2. She said, "Decision-fatigue is a thing." I have gone from making decisions only in a few select areas to making decisions about all the things (like a normal person) and I get tired of having to be the one in charge of my life when there used to be someone else carrying the weight with me. And I know that Jesus says "My yoke is easy and my burden in light" but I am actually finding being Christian these days is also challenging. Thanks, Dan McLellan.
3. She told me to get rest but easier said than done. I've been getting along on a broken sleep of about 6 hours when it's not 5 -- waking up most nights at 2:30 or 3.
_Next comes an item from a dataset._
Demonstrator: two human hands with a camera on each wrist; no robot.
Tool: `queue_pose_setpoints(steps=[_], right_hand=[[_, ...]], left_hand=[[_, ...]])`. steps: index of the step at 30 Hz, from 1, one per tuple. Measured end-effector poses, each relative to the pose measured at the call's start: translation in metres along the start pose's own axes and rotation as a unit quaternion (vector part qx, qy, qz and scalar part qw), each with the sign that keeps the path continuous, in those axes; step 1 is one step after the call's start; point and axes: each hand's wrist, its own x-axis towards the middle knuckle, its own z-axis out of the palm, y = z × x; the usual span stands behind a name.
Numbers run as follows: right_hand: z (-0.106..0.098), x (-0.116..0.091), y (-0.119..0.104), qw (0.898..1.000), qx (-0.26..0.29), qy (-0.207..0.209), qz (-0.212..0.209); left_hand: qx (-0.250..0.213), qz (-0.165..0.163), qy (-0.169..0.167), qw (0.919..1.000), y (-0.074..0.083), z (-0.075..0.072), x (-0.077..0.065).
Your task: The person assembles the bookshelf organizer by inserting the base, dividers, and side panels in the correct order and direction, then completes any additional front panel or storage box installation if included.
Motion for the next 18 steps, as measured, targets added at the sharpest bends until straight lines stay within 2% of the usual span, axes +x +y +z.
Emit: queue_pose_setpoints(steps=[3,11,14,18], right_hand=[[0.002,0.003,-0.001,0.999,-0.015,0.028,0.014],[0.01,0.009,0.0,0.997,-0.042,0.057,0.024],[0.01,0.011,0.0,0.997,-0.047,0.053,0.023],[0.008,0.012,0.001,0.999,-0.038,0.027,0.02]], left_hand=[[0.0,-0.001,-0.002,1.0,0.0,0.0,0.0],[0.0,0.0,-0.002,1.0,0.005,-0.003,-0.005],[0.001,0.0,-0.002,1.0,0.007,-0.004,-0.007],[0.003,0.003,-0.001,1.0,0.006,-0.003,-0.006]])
4. One aspect of my sadness is my inability to know who I am and what I want and yet knowing that living in a place I hate so deeply isn't it. Sarah came up with this visual metaphor. She waved her hand in the air saying that "this is inside" scattered and amorphous. And then she dropped her hand like locking something down and said, "Yet you are imprisoned in Bend." And that's it. I feel stuck here. imprisoned. There is nothing for me here except a few people, my house, and a beautiful church. But I can serve in any church. I have too much freedom in my head and not enough freedom in my life (because of my own fear).
5. She also reminded me, yet again, that I have been much more functional than I am right now and I probably will be again (whether or not I believe it).
6. She reminded me again that now that much of the initial feelings of loss have subsided, what I'm feeling is the requirement that I learn to live in the world on my own and that just still feels overwhelming to me and, after 50 years of bonding with another person until they became my ground of being, that's not so surprising. "This is the first time you've been a widow." It's very hard for me to project further into the future than my next altar guild job.
7. She also checked in to ask if I'd thought about cutting myself and I haven't had those thoughts.
8. She also said that raising a dog, let alone taking care of two dogs on one's own is a challenge. I had confessed that I don't love Sequel yet. I am caring for her but she hasn't been making herself lovable. She threatened me last week - teeth bared and everything. She is definitely not my baybe. But I am her pack leader and I made a commitment to her. But I know she would much rather be in a houseful of other puppies. Nevertheless, I don't want to send her away to dog sleep-away camp and won't give her up.
9. Sarah agreed that living in America during the crumbling of empire is exhausting all by itself.